**TASK GOAL**
Write out again, exactly, the lines of the listing below from the first one through the one that contains "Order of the", and no other lines.

**DATA EXTRACT**

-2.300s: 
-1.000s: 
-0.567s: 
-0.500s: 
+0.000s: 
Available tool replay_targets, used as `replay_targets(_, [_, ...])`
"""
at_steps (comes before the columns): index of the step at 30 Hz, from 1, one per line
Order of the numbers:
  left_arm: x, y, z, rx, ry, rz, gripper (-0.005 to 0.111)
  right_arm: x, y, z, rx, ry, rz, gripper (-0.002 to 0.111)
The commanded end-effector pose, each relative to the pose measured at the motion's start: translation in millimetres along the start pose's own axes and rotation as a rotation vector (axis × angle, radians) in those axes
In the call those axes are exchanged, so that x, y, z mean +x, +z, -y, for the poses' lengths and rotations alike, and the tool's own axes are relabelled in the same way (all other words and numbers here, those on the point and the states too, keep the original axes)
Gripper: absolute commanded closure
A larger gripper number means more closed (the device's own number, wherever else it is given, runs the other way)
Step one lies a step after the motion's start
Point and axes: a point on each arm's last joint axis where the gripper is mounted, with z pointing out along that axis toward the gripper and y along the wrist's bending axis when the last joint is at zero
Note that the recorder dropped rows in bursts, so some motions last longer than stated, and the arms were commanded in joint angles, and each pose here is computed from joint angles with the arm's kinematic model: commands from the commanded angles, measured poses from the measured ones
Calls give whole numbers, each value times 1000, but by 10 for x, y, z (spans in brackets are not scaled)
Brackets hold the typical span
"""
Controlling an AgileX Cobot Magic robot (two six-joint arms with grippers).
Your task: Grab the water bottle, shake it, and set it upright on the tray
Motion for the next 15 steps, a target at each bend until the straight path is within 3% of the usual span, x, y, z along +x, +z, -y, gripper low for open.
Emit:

**SOLUTION FOR THIS PROBLEM**
-2.300s: 
-1.000s: 
-0.567s: 
-0.500s: 
+0.000s: 
Available tool replay_targets, used as `replay_targets(_, [_, ...])`
"""
at_steps (comes before the columns): index of the step at 30 Hz, from 1, one per line
Order of the numbers:

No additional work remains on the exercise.